* **Your objective**: Output all entries precisely and leave out the pictures.

*** Begin section ***

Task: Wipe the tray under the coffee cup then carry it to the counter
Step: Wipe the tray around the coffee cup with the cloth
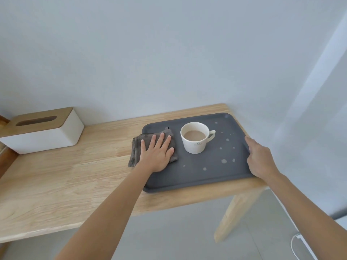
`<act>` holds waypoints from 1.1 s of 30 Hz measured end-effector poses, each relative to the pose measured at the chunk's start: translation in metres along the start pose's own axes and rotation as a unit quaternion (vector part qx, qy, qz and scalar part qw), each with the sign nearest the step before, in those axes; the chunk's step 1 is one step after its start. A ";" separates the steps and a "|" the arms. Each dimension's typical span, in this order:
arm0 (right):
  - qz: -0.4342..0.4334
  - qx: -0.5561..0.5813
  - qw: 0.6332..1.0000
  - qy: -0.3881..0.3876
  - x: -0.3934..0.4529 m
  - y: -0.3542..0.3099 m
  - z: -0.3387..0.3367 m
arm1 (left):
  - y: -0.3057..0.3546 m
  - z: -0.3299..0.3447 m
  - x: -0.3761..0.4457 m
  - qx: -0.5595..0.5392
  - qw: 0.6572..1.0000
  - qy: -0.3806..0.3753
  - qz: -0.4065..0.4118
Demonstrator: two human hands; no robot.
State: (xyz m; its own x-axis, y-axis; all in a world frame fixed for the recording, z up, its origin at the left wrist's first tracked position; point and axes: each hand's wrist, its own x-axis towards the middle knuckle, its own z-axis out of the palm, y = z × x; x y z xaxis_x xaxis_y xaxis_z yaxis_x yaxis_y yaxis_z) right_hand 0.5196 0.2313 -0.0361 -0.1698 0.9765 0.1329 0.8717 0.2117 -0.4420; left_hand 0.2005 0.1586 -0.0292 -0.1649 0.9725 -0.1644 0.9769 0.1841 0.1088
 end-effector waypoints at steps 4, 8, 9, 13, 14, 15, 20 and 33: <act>0.006 0.005 1.000 0.002 -0.001 -0.002 0.000 | -0.005 -0.008 0.027 -0.006 1.000 -0.009 -0.022; 0.023 0.015 1.000 0.014 -0.002 -0.006 0.000 | -0.005 -0.007 0.033 -0.001 1.000 -0.010 -0.024; 0.024 0.011 1.000 0.017 -0.002 -0.007 0.000 | -0.005 -0.006 0.031 0.001 1.000 -0.009 -0.024; 0.027 -0.008 0.999 0.024 -0.002 -0.010 0.000 | -0.002 -0.003 0.012 0.000 1.000 -0.012 -0.022; 0.029 -0.011 0.999 0.026 -0.002 -0.010 0.001 | 0.000 -0.001 0.004 -0.002 1.000 -0.015 -0.020; 0.030 -0.013 0.999 0.027 -0.002 -0.010 0.000 | 0.003 0.000 -0.004 -0.004 1.000 -0.017 -0.016; 0.031 -0.007 0.999 0.031 -0.002 -0.010 0.000 | 0.018 0.006 -0.051 -0.005 0.999 -0.032 0.003; 0.028 0.035 0.999 0.025 -0.005 -0.011 -0.006 | 0.016 0.000 -0.028 -0.021 0.999 -0.025 -0.015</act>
State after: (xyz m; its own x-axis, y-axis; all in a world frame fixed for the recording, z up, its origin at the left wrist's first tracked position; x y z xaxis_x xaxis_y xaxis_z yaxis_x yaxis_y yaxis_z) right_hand 0.5137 0.2236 -0.0271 -0.0967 0.9840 0.1493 0.8447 0.1605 -0.5107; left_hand 0.2205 0.1347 -0.0225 -0.1862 0.9585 -0.2159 0.9649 0.2198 0.1437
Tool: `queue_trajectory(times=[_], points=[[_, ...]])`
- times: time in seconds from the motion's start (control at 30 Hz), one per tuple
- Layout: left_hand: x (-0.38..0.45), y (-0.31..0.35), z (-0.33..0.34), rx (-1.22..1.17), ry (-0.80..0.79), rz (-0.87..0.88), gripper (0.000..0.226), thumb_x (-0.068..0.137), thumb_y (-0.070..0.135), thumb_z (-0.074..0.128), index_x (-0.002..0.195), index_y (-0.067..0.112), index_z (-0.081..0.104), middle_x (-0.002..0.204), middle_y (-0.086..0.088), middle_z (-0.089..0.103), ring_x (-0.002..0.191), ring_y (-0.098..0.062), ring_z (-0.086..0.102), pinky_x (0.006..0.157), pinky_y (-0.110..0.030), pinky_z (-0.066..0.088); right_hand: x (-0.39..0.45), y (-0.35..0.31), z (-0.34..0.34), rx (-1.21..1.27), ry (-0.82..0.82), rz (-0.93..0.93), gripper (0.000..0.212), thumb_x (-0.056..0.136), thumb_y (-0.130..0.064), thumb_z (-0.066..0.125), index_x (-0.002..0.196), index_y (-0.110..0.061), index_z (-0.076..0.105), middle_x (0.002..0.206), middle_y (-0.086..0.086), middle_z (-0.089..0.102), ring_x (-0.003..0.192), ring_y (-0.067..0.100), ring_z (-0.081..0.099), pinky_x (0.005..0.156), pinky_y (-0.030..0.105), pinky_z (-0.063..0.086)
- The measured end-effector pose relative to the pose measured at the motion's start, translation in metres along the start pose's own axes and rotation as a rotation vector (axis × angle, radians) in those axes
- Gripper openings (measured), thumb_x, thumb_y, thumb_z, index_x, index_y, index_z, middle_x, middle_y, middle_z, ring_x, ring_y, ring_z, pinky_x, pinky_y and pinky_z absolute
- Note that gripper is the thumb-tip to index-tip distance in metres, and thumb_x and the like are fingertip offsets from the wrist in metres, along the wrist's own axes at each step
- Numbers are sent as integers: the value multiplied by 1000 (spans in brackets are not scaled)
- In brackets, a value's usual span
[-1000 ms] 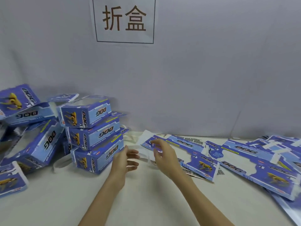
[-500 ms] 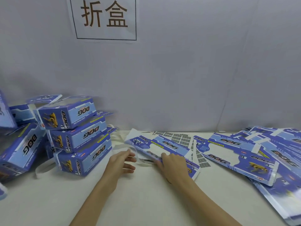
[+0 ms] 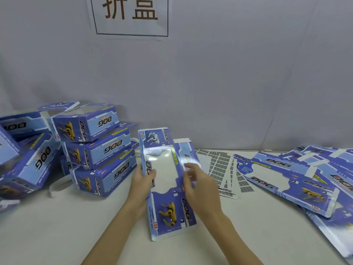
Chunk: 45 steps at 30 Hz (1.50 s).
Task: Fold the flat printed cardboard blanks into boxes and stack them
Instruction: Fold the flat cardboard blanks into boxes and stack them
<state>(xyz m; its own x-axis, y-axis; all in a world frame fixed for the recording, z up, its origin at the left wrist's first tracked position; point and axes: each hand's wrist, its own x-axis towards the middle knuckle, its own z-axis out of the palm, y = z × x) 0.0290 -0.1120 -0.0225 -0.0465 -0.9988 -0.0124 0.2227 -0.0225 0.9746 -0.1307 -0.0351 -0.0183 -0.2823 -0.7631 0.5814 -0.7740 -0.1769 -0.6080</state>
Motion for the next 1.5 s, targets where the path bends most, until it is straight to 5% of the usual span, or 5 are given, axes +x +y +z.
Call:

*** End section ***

* **Reply**:
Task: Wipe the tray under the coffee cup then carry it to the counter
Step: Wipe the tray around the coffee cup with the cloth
`<act>` holds waypoints from 1.1 s of 30 Hz measured end-effector poses, each relative to the pose measured at the chunk's start: translation in metres along the start pose's own axes and rotation as a unit quaternion (vector part qx, qy, qz and scalar part qw), each with the sign nearest the step before, in those axes; the chunk's step 1 is one step after its start. A ";" separates the steps and a "|" the arms. Each dimension's typical span, in this order:
arm0 (right):
  - qz: -0.4342..0.4334
  - qx: -0.5561..0.5813
  - qw: 0.6332..1.0000
  - qy: -0.3881..0.3876
  - x: -0.3934..0.4529 m
  - y: -0.3542..0.3099 m
  - z: -0.3387..0.3367 m
arm1 (left):
  - y: -0.3057..0.3546 m
  - z: -0.3299..0.3447 m
  - x: -0.3761..0.4457 m
  - qx: -0.5595..0.5392
  - qw: 0.6572..1.0000
  - qy: -0.3806..0.3753
  - qz: -0.4065..0.4118
Demonstrator: two human hands; no robot.
State: (xyz m; its own x-axis, y-axis; all in a world frame fixed for the recording, z up, its origin at the left wrist's first tracked position; point and axes: each hand's wrist, its own x-axis towards the middle knuckle, its own z-axis out of the palm, y = z × x; x y z xaxis_x xaxis_y xaxis_z yaxis_x yaxis_y yaxis_z) right_hand 0.5196 0.2313 -0.0361 -0.1698 0.9765 0.1329 0.8717 0.2117 -0.4420; left_hand 0.2005 0.1586 -0.0292 -0.1649 0.9725 -0.1644 0.9769 0.1841 0.1088
 end-effector waypoints at steps 4, 8, 9, 13, 14, 15, 20 and 33: <act>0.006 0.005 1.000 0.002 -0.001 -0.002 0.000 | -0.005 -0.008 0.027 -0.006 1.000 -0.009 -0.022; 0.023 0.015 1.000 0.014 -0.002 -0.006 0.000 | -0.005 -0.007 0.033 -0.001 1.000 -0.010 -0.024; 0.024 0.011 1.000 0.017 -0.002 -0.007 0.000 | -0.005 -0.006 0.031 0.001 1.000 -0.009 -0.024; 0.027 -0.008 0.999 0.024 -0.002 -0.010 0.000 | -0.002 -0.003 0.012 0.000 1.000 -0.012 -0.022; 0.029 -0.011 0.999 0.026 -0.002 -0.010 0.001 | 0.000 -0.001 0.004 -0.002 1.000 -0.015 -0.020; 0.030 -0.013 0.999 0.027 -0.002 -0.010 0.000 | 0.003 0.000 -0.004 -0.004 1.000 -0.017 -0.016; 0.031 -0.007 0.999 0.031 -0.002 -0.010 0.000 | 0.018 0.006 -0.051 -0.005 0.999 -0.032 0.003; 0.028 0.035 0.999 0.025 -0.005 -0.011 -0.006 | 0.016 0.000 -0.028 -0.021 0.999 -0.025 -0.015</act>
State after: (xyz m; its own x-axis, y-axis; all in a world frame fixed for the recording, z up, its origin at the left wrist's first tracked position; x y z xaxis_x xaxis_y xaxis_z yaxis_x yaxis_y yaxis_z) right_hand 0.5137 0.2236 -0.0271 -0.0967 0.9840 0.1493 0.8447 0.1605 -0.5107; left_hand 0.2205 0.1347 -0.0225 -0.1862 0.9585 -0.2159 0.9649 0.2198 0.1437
Tool: `queue_trajectory(times=[_], points=[[_, ...]])`
- times: time in seconds from the motion's start (control at 30 Hz), one per tuple
- Layout: left_hand: x (-0.38..0.45), y (-0.31..0.35), z (-0.33..0.34), rx (-1.22..1.17), ry (-0.80..0.79), rz (-0.87..0.88), gripper (0.000..0.226), thumb_x (-0.068..0.137), thumb_y (-0.070..0.135), thumb_z (-0.074..0.128), index_x (-0.002..0.195), index_y (-0.067..0.112), index_z (-0.081..0.104), middle_x (-0.002..0.204), middle_y (-0.086..0.088), middle_z (-0.089..0.103), ring_x (-0.002..0.191), ring_y (-0.098..0.062), ring_z (-0.086..0.102), pinky_x (0.006..0.157), pinky_y (-0.110..0.030), pinky_z (-0.066..0.088); right_hand: x (-0.39..0.45), y (-0.35..0.31), z (-0.34..0.34), rx (-1.21..1.27), ry (-0.82..0.82), rz (-0.93..0.93), gripper (0.000..0.212), thumb_x (-0.056..0.136), thumb_y (-0.130..0.064), thumb_z (-0.066..0.125), index_x (-0.002..0.196), index_y (-0.110..0.061), index_z (-0.076..0.105), middle_x (0.002..0.206), middle_y (-0.086..0.086), middle_z (-0.089..0.102), ring_x (-0.003..0.192), ring_y (-0.067..0.100), ring_z (-0.081..0.099), pinky_x (0.005..0.156), pinky_y (-0.030..0.105), pinky_z (-0.063..0.086)
- The measured end-effector pose relative to the pose measured at the motion's start, translation in metres along the start pose's own axes and rotation as a rotation vector (axis × angle, radians) in those axes
- Gripper openings (measured), thumb_x, thumb_y, thumb_z, index_x, index_y, index_z, middle_x, middle_y, middle_z, ring_x, ring_y, ring_z, pinky_x, pinky_y and pinky_z absolute
- Note that gripper is the thumb-tip to index-tip distance in metres, and thumb_x and the like are fingertip offsets from the wrist in metres, along the wrist's own axes at each step
- Numbers are sent as integers: the value multiplied by 1000 (spans in brackets are not scaled)
- In brackets, a value's usual span
[-1000 ms] 
[-500 ms] 
[+0 ms] 
Chunk: 45 steps at 30 Hz (1.50 s).
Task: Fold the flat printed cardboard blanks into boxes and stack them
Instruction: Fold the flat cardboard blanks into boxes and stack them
<state>(xyz m; its own x-axis, y-axis; all in a world frame fixed for the recording, z up, its origin at the left wrist's first tracked position; point and axes: each hand's wrist, its own x-axis towards the middle knuckle, its own z-axis out of the palm, y = z × x) 0.0290 -0.1120 -0.0225 -0.0465 -0.9988 -0.0124 0.2227 -0.0225 0.9746 -0.1307 -0.0351 -0.0183 -0.2823 -0.7631 0.5814 -0.7740 -0.1769 -0.6080</state>
Motion for the next 1.5 s, targets where the path bends most, until it is straight to 5% of the usual span, or 5 are given, axes +x +y +z.
Call:

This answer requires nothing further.